Fig. 1

Interaction of steady-state DCs with nanomaterials. Flt3L-generated immature DCs were incubated for 1 h at 37 °C with the indicated concentrations of SAS (13-nm primary diameter), 11-nm FePO₄ or 33-nm TiO₂ particles, and analyzed by flow cytometry. In culture medium, the SAS particles form aggregates with a mean diameter of 127 nm. The forward scatter (FSC) depends on cell size whereas the side scatter (SSC) reflects intracellular contents like granules [34, 35]. a Flow cytometry distributions demonstrating a SAS dose-dependent increase of DCs with elevated SSC values (numbers denote percentages of events in each gate). b Mean percentage of cells in the selected gate (shown in a) with high SSC values. Upon one-way ANOVA, SAS treatments increased the proportion of high-SSC cells in a significant manner (p < 0.05, n = 4 experiments with independent bone marrow isolates).
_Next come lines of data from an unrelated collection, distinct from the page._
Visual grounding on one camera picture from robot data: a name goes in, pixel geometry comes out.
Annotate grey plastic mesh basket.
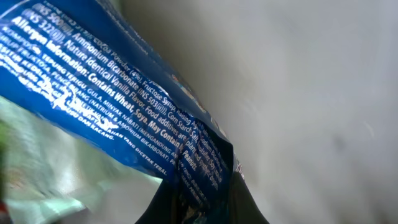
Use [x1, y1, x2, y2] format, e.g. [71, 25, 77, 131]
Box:
[121, 0, 397, 223]

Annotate mint green snack pack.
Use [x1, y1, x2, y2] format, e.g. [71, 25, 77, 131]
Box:
[1, 98, 160, 223]

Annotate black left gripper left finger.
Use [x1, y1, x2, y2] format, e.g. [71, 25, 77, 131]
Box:
[136, 180, 183, 224]

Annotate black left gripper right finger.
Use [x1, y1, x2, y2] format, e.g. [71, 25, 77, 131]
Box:
[228, 172, 269, 224]

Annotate blue Oreo cookie pack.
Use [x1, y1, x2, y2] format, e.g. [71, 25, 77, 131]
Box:
[1, 0, 239, 223]
Error bars, standard errors of the mean (s.e.m.). c Ratios of median SSC. Upon one-way ANOVA, SSC values after incubation with SAS particles were significantly higher than controls (p < 0.05, n = 4). d Comparison with SSC increments resulting from incubation of DCs with FePO₄ and TiO₂ nanoparticles (quantifications are shown in Additional file 1: Figure S3)